霧の中に敵影が揺れるたび、彼は剣を振り、詠唱を叩きつける。
「我が魔力を炭とし、胸の炉に火を入れよ! 我が意志を槌とし、破敵の槍を鍛えよ!」
深紅の火槍が霧を裂き、近づこうとした影を撃ち抜いた。
青い結界光が弾ける。だが、そのたびにヴァレリウスの呼吸もまた荒くなった。
正面の喧騒とは対照的に、戦場の別の側は異様なほど静かだった。
リナとクリシーは、低く張った風の膜に身を預け、奪った盾を板のように使って草地の上を滑っていた。盾の表面には薄い風の障壁が重ねられ、二人の動きは氷の上をすべる刃のように静かだった。

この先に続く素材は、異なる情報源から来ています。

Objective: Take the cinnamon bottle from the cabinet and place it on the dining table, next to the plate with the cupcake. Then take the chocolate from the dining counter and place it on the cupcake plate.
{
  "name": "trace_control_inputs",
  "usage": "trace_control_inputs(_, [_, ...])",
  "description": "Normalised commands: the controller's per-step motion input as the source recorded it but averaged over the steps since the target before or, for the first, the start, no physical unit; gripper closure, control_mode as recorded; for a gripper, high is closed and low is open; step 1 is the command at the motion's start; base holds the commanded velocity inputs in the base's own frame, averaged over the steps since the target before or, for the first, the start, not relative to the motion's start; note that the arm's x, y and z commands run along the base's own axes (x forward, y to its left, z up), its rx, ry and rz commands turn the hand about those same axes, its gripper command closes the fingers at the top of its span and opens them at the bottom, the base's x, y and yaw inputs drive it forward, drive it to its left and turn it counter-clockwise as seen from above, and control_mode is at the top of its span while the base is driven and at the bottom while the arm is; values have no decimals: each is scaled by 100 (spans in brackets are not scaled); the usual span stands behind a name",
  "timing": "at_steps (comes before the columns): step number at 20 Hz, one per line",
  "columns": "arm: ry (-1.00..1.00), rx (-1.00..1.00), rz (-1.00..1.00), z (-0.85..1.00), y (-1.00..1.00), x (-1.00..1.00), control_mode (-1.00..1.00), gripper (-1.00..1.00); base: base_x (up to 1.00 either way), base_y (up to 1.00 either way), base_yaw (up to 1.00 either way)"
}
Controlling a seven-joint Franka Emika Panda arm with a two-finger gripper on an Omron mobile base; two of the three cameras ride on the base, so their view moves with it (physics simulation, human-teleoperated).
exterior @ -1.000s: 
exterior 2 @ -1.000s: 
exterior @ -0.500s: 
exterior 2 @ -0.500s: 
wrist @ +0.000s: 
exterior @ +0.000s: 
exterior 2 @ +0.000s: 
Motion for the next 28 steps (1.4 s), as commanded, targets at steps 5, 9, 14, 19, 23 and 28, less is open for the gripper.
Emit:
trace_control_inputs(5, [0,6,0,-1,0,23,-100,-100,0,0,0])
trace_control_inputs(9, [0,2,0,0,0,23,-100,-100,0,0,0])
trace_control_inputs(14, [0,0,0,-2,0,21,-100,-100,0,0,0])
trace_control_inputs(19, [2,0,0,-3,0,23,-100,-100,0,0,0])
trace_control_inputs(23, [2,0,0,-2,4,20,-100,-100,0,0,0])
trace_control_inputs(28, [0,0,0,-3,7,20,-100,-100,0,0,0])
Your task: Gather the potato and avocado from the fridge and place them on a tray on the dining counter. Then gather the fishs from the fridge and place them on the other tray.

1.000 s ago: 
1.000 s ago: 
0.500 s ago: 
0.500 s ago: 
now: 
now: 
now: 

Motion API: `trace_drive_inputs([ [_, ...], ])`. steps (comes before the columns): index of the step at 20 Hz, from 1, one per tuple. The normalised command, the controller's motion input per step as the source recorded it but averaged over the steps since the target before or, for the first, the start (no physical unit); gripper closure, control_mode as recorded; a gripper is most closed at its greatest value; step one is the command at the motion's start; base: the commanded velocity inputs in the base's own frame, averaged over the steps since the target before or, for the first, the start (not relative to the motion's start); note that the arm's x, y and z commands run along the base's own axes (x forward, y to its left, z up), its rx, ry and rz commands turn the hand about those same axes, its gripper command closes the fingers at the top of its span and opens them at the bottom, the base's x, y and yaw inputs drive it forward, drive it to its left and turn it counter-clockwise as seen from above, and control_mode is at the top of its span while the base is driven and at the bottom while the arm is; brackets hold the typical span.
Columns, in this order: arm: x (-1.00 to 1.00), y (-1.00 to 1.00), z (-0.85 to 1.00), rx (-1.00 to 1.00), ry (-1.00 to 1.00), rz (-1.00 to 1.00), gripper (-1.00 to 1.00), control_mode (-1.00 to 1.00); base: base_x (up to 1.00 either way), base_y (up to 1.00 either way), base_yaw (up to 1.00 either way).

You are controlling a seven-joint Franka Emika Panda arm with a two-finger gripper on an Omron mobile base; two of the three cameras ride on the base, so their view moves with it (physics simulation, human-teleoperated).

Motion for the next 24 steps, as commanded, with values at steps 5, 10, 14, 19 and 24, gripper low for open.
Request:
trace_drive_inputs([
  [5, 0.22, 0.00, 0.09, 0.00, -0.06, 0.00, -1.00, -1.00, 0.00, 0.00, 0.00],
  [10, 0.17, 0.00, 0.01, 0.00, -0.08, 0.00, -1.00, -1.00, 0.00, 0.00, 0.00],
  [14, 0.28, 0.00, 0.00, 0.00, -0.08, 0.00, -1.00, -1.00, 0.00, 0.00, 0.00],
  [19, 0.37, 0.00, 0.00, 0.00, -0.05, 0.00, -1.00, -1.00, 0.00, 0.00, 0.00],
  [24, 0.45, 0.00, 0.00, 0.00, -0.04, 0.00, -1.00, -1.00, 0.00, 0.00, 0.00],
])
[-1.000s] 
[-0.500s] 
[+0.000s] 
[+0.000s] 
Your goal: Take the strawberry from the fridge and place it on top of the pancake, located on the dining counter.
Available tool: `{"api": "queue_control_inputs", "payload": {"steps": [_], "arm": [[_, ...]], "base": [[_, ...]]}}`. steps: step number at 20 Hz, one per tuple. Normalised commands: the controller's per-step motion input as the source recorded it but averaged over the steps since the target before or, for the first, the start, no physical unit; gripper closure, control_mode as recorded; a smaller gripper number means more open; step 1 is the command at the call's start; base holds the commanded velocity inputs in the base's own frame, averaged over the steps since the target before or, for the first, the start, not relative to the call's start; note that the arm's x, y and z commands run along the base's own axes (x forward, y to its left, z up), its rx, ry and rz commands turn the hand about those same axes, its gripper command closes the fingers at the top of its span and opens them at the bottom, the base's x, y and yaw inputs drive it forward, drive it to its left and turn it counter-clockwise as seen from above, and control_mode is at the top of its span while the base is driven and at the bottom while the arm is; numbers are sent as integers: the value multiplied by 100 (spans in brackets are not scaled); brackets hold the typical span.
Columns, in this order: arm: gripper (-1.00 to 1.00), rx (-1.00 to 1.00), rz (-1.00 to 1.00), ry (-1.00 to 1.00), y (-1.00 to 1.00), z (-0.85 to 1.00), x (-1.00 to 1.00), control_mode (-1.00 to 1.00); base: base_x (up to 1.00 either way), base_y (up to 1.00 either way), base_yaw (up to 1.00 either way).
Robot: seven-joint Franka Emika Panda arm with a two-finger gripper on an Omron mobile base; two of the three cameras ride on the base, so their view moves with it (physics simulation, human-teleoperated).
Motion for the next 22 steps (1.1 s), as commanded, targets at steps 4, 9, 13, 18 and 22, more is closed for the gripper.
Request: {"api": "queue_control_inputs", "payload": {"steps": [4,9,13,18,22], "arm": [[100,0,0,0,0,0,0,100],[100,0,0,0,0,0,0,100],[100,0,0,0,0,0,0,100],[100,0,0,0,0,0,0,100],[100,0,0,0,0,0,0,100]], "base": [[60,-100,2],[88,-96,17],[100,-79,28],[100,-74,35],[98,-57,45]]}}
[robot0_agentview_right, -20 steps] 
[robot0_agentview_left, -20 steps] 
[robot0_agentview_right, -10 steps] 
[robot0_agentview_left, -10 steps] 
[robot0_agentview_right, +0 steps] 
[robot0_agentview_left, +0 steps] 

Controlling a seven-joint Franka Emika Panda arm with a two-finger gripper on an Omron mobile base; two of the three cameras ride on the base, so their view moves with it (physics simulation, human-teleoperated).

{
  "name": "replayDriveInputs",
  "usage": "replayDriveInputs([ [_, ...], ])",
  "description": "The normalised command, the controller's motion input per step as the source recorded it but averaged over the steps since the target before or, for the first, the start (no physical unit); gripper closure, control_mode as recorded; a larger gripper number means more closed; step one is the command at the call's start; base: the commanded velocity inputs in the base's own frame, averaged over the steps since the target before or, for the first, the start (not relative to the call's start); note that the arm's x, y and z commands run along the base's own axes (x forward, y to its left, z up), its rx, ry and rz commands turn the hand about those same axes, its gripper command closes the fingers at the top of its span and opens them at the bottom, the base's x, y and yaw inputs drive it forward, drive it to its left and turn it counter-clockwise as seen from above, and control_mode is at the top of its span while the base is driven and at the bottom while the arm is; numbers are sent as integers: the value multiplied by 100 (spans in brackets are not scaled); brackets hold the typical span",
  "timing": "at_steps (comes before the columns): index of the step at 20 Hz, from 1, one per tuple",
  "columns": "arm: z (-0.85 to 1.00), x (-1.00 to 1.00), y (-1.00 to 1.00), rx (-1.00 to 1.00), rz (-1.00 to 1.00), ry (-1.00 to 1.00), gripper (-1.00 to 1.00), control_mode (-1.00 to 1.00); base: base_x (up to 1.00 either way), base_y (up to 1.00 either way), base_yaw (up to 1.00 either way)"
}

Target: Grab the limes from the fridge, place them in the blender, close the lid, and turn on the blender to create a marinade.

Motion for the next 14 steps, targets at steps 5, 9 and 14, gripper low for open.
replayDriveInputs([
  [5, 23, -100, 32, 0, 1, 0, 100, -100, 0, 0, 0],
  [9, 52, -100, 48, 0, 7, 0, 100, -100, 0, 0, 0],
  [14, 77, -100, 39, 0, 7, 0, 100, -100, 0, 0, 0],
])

罠の目印を避け、魔力の揺らぎを避け、草の折れ方さえ踏まない。
西側塹壕の死角へ降り立った時、二人の気配はほとんど影に溶けていた。
リナが視線だけで合図する。
クリシーは頷き、先に闇へ入った。
その小さな背を見送りながら、リナの目に絶対の信頼が宿る。
クリシーは、かわいらしい同級生の顔をしている。だが、その内側に眠るものが、ただの少女ではないことを、リナは誰よりも知っていた。
最初の陣地。
守り手は霧の正面を見つめていた。
クリシーは背後から近づき、首筋の一点を手刀で打つ。身体が崩れる前に受け止め、音を立てずに地面へ横たえた。
青い退場光は出ない。
魔法攻撃でも致命傷でもない。相手は静かに眠っただけだ。
彼女は黒鉄の充填装置の前にしゃがみ、短剣の先で構造を探った。
銅線が罠へ伸びている。接合の薄いところを見つけ、刃を差し込む。
かちり。
銅線が断たれた。
魔力のつながりは途切れたが、警報は鳴らない。切られたのは、術式ではなく、仕掛けそのものの神経だった。
二つ目の陣地へ。
クリシーはすぐには走らない。壕溝の曲がり角に身を沈め、小石を拾う。ごく弱い風でそれを浮かせ、別の角へ落とした。
こつん。
小さな音に、守り手が振り向く。
その二秒で十分だった。影が滑り込み、首筋を打ち、身体を受け止め、銅線を断つ。
三つ目も、同じだった。
曲がる壕溝、石の音、風の囁き。ほんの少しだけ相手の目をずらし、その隙に急所へ入る。
西側、南側、北側。
ヴァレリウスが激戦を支える東側を除き、三つの側面の充填網は、内側から沈黙した。
すべては三分もかからなかった。